I used transform
method in a similar use case as described in Transform Operation section of Transformations on DStreams:
spamInfoRDD = sc.pickleFile(...) # RDD containing spam information
# join data stream with spam information to do data cleaning
cleanedDStream = wordCounts.transform(lambda rdd: rdd.join(spamInfoRDD).filter(...))
My code is as follows:
sc = SparkContext("local[4]", "myapp")
ssc = StreamingContext(sc, 5)
ssc.checkpoint('hdfs://localhost:9000/user/spark/checkpoint/')
lines = ssc.socketTextStream("localhost", 9999)
counts = lines.flatMap(lambda line: line.split(" "))\
.map(lambda word: (word, 1))\
.reduceByKey(lambda a, b: a+b)
filter_rdd = sc.parallelize([(u'A', 1), (u'B', 1)], 2)

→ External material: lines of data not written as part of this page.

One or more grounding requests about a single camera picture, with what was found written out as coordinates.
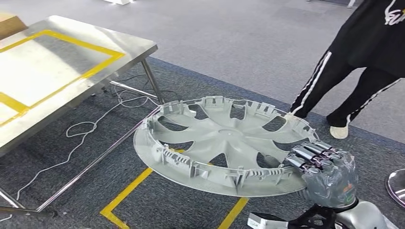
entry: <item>black track pants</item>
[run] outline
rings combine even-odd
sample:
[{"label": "black track pants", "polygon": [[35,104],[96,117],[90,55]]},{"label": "black track pants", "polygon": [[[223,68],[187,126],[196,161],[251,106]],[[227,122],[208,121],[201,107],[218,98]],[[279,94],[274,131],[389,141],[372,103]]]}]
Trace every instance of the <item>black track pants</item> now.
[{"label": "black track pants", "polygon": [[[319,100],[354,69],[344,59],[326,52],[292,104],[290,112],[297,117],[307,117]],[[373,98],[399,80],[400,78],[385,71],[366,68],[352,94],[338,109],[327,116],[329,124],[336,127],[347,126]]]}]

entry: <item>metal table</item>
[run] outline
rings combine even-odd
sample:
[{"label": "metal table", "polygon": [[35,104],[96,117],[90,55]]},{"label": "metal table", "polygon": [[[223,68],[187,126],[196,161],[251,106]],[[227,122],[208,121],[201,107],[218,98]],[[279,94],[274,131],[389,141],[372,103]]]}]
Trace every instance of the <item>metal table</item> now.
[{"label": "metal table", "polygon": [[[155,42],[60,16],[1,40],[0,156],[108,83],[164,103],[145,60],[157,49]],[[155,95],[111,81],[139,62]],[[119,143],[28,214],[41,212]],[[0,197],[14,207],[10,211],[24,208],[1,188]]]}]

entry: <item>white cable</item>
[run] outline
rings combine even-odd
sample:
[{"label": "white cable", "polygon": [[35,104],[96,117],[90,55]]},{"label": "white cable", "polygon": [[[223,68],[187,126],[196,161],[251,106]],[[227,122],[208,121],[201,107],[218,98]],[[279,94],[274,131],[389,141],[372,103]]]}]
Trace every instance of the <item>white cable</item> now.
[{"label": "white cable", "polygon": [[[98,122],[100,122],[108,113],[110,113],[110,112],[111,112],[112,110],[114,110],[116,107],[118,107],[118,106],[121,105],[121,106],[128,107],[128,108],[137,108],[137,107],[141,107],[141,106],[145,105],[148,101],[151,101],[151,102],[152,102],[153,104],[155,104],[156,106],[159,106],[157,103],[155,103],[153,100],[151,100],[149,97],[146,97],[146,96],[141,96],[141,97],[137,97],[137,98],[132,98],[132,99],[128,99],[128,100],[123,100],[122,97],[121,97],[121,95],[122,95],[126,90],[124,90],[124,91],[118,93],[116,87],[114,86],[114,91],[115,91],[115,93],[117,94],[117,97],[118,97],[118,104],[115,105],[115,106],[113,106],[113,107],[112,107],[111,109],[109,109],[107,112],[105,112],[105,113],[104,113],[99,119],[97,119],[95,122],[81,122],[81,123],[77,123],[77,124],[74,124],[74,125],[70,126],[70,127],[66,130],[66,133],[65,133],[65,134],[66,134],[66,137],[70,138],[70,137],[75,137],[75,136],[83,135],[82,141],[81,141],[75,148],[73,148],[72,151],[70,151],[70,153],[69,153],[67,159],[66,159],[64,162],[61,162],[61,163],[59,163],[59,164],[56,164],[56,165],[53,165],[53,166],[48,167],[48,168],[46,168],[46,169],[43,169],[43,170],[39,171],[37,174],[35,174],[34,178],[33,178],[30,182],[28,182],[25,186],[23,186],[22,188],[20,188],[20,190],[17,191],[17,198],[16,198],[16,200],[19,200],[19,199],[20,199],[20,194],[21,194],[21,192],[22,192],[24,189],[26,189],[26,187],[28,187],[29,185],[31,185],[31,184],[36,180],[36,178],[37,178],[42,172],[45,172],[45,171],[50,170],[50,169],[52,169],[52,168],[55,168],[55,167],[58,167],[58,166],[61,166],[61,165],[63,165],[63,164],[68,163],[68,162],[70,161],[70,158],[71,158],[73,152],[74,152],[75,150],[77,150],[81,145],[83,145],[83,143],[85,142],[85,138],[87,137],[87,135],[90,134],[90,133],[92,133],[92,132],[94,132],[95,129],[97,129],[97,124],[98,124]],[[124,104],[124,103],[126,103],[126,102],[135,101],[135,100],[142,99],[142,98],[146,98],[146,99],[145,99],[145,101],[144,101],[141,105],[138,105],[138,106],[127,106],[127,105]],[[78,133],[78,134],[74,134],[74,135],[69,135],[70,129],[72,129],[72,128],[75,127],[75,126],[81,125],[81,124],[93,124],[93,128],[92,128],[91,130],[87,131],[87,132],[82,132],[82,133]],[[12,215],[10,215],[10,216],[7,217],[7,218],[0,219],[0,222],[5,221],[5,220],[8,220],[8,219],[10,219],[10,218],[12,218]]]},{"label": "white cable", "polygon": [[7,218],[0,219],[0,222],[6,221],[6,220],[11,219],[11,218],[12,218],[12,215],[10,215],[10,216],[9,216],[9,217],[7,217]]}]

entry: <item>reflective metal base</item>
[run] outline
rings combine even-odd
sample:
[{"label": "reflective metal base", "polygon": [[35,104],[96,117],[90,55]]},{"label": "reflective metal base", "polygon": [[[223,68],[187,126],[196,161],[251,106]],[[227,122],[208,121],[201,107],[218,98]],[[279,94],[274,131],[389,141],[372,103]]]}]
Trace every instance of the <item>reflective metal base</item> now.
[{"label": "reflective metal base", "polygon": [[405,168],[391,173],[385,186],[390,196],[405,208]]}]

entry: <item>yellow tape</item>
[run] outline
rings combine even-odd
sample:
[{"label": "yellow tape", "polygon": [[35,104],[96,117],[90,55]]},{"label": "yellow tape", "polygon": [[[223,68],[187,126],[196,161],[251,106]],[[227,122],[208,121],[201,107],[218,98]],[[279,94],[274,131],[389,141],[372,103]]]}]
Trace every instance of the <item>yellow tape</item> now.
[{"label": "yellow tape", "polygon": [[18,45],[24,44],[24,43],[27,42],[27,41],[30,41],[30,40],[32,40],[32,39],[35,39],[35,38],[37,38],[37,37],[44,36],[44,35],[51,36],[51,37],[55,37],[55,38],[58,38],[58,39],[60,39],[60,40],[62,40],[62,41],[65,41],[65,42],[69,42],[69,43],[72,43],[72,44],[75,44],[75,45],[79,45],[79,46],[82,46],[82,47],[85,47],[85,48],[88,48],[88,49],[92,49],[92,50],[95,50],[95,51],[98,51],[98,52],[102,52],[102,53],[105,53],[105,54],[107,54],[107,55],[110,55],[111,57],[108,58],[107,60],[105,60],[105,61],[99,63],[98,65],[96,65],[96,66],[93,67],[92,69],[88,70],[87,72],[85,72],[85,73],[82,74],[81,76],[77,77],[76,79],[73,79],[72,81],[70,81],[70,82],[69,82],[68,84],[66,84],[65,86],[59,88],[59,89],[56,90],[55,92],[51,93],[50,95],[46,96],[45,98],[41,99],[40,101],[36,102],[35,104],[33,104],[33,105],[30,106],[30,107],[27,107],[27,106],[23,105],[22,103],[18,102],[17,100],[14,100],[14,99],[11,98],[11,97],[8,97],[8,96],[7,96],[7,98],[6,98],[6,97],[1,97],[1,96],[0,96],[0,103],[6,104],[7,106],[9,106],[9,107],[10,107],[11,109],[13,109],[13,110],[16,110],[16,109],[14,109],[14,108],[21,109],[22,106],[25,106],[25,108],[22,109],[22,112],[16,110],[17,112],[19,112],[16,116],[14,116],[14,117],[12,117],[12,118],[6,120],[5,122],[0,123],[0,127],[3,126],[3,125],[5,125],[6,123],[10,122],[11,120],[13,120],[13,119],[15,119],[15,118],[24,115],[29,109],[33,109],[34,107],[36,107],[37,105],[39,105],[39,104],[42,103],[43,101],[47,100],[48,98],[54,96],[54,95],[57,94],[58,92],[62,91],[64,88],[66,88],[66,87],[69,86],[70,84],[74,83],[75,81],[77,81],[77,80],[79,80],[79,79],[83,79],[83,78],[89,78],[89,77],[95,75],[96,73],[98,73],[99,71],[103,70],[104,68],[106,68],[107,66],[109,66],[110,64],[112,64],[114,61],[118,60],[119,58],[121,58],[121,57],[123,57],[123,56],[125,55],[125,54],[123,54],[123,53],[121,53],[121,52],[117,52],[117,51],[114,51],[114,50],[111,50],[111,49],[107,49],[107,48],[104,48],[104,47],[101,47],[101,46],[98,46],[98,45],[90,44],[90,43],[87,43],[87,42],[78,40],[78,39],[76,39],[76,38],[69,37],[69,36],[66,36],[66,35],[61,34],[61,33],[58,33],[58,32],[54,32],[54,31],[52,31],[52,30],[43,30],[43,31],[40,31],[40,32],[38,32],[38,33],[36,33],[36,34],[33,34],[33,35],[29,36],[29,37],[26,37],[26,38],[24,38],[24,39],[22,39],[22,40],[20,40],[20,41],[18,41],[18,42],[15,42],[15,43],[13,43],[13,44],[11,44],[11,45],[9,45],[9,46],[6,46],[6,47],[4,47],[4,48],[1,48],[1,49],[0,49],[0,53],[5,52],[5,51],[7,51],[7,50],[10,50],[10,49],[12,49],[12,48],[14,48],[14,47],[16,47],[16,46],[18,46]]},{"label": "yellow tape", "polygon": [[249,198],[240,198],[235,206],[228,213],[228,215],[225,217],[225,219],[222,221],[221,225],[219,225],[218,229],[228,229],[235,221],[239,213],[243,210],[248,201]]},{"label": "yellow tape", "polygon": [[[183,153],[184,150],[182,149],[174,149],[178,153]],[[129,229],[129,226],[120,220],[116,215],[112,213],[114,208],[118,206],[118,204],[121,203],[142,181],[144,181],[151,173],[152,173],[151,168],[145,169],[130,185],[128,185],[121,193],[118,194],[117,197],[115,197],[107,206],[103,208],[103,210],[100,211],[100,214],[106,217],[108,220],[110,220],[112,223],[117,225],[121,229]],[[239,215],[239,213],[243,210],[247,202],[249,201],[248,198],[242,197],[238,200],[238,202],[235,204],[235,206],[231,209],[231,211],[228,213],[228,215],[225,217],[225,219],[222,221],[221,225],[218,227],[218,229],[228,229],[231,224],[234,222],[236,217]]]},{"label": "yellow tape", "polygon": [[145,169],[130,185],[128,185],[114,200],[112,200],[103,210],[100,211],[100,214],[109,219],[115,225],[122,229],[129,229],[128,225],[120,220],[117,216],[112,213],[112,210],[118,206],[121,201],[123,201],[144,179],[146,179],[151,173],[151,168]]}]

filtered_count = counts.transform(
lambda rdd: rdd.join(filter_rdd).filter(lambda k, (v1, v2): v1 and not v2)
)
filtered_count.pprint()
ssc.start()
ssc.awaitTermination()
But I get the following error
It appears that you are attempting to broadcast an RDD or reference an RDD from an action or transformation. RDD transformations and actions can only be invoked by the driver, not inside of other transformations; for example, rdd1.map(lambda x: rdd2.values.count() * x) is invalid because the values transformation and count action cannot be performed inside of the rdd1.map transformation. For more information, see SPARK-5063.
How should I be using my external RDD to filter elements out of a dstream?